I had some hope of actually reaching a male audience and I've heard more than one reader in signing lines now at bookstores say "If I hadn't heard you, I would have been put off by the fact that it is an Oprah pick. I figure those books are for women. I would never touch it." Those are male readers speaking. I see this as my book, my creation.

Soon afterward, Franzen's invitation to appear on Oprah's show was rescinded. Winfrey announced, "Jonathan Franzen will not be on the Oprah Winfrey show because he is seemingly uncomfortable and conflicted about being chosen as a book club selection. It is never my intention to make anyone uncomfortable or cause anyone conflict. We have decided to skip the dinner and we're moving on to the next book."

These events gained Franzen and his novel widespread media attention. The Corrections soon became one of the decade's best-selling works of literary fiction. At the National Book Award ceremony, Franzen said "I'd also like to thank Oprah Winfrey for her enthusiasm and advocacy on behalf of The Corrections."

Following the success of The Corrections and the publication of The Discomfort Zone and How to Be Alone, Franzen began work on his next novel.

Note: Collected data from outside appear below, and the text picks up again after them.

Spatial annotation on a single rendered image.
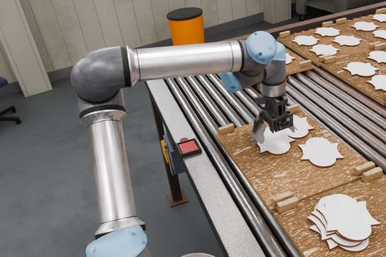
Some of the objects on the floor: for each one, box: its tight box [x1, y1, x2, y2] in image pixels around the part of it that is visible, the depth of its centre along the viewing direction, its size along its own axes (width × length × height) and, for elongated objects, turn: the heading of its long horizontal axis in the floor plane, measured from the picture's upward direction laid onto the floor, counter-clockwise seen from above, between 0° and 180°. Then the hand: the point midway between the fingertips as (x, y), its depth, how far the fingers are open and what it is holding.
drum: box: [167, 7, 204, 46], centre depth 405 cm, size 38×38×62 cm
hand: (273, 138), depth 125 cm, fingers open, 14 cm apart
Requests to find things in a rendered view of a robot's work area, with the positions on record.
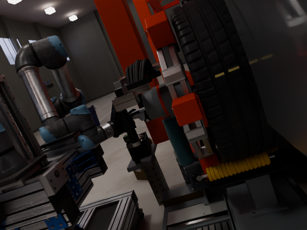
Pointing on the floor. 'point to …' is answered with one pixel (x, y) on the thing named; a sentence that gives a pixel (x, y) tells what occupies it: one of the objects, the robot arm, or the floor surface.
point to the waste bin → (94, 115)
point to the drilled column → (156, 180)
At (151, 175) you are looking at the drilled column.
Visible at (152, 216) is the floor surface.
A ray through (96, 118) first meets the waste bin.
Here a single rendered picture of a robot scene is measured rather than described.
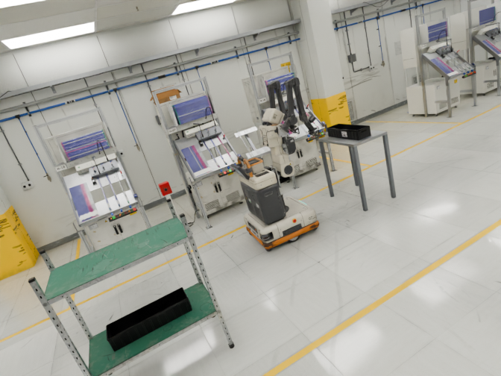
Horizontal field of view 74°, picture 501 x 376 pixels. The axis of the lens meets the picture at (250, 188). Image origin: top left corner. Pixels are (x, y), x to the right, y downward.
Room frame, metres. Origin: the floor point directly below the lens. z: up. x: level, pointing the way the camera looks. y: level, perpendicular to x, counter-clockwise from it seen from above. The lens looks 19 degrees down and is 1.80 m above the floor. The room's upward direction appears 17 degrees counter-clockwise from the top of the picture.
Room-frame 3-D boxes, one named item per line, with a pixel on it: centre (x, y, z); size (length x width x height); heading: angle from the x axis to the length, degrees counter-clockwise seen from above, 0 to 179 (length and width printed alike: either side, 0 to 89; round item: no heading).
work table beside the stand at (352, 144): (3.74, -1.29, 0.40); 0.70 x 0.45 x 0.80; 16
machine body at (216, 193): (4.88, 0.56, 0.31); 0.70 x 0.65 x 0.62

In the interim, he published two short stories in The New Yorker: "Breakup Stories", published November 8, 2004, concerned the disintegration of four relationships; and "Two's Company", published May 23, 2005, concerned a couple who write for TV, then split up.

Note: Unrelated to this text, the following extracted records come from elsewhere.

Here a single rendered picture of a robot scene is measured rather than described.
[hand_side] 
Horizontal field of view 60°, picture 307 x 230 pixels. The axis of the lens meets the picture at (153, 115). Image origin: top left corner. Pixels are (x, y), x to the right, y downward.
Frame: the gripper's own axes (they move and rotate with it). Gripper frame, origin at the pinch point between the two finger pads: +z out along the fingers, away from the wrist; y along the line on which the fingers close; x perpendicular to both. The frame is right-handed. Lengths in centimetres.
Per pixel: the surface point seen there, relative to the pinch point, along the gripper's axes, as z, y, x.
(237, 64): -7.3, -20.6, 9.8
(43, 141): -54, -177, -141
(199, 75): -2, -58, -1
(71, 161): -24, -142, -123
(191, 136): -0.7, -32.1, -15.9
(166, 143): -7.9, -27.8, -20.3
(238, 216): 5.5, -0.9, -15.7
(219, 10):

In 2011, it was announced that Franzen would write a multi-part television adaptation of The Corrections in collaboration with The Squid and the Whale director Noah Baumbach for HBO. HBO has since passed on Corrections, citing "difficulty" in "adapting the book's challenging narrative, which moves through time and cuts forwards and back": that would be "difficult to sustain in a series and challenging for viewers to follow, hampering the potential show's accessibility."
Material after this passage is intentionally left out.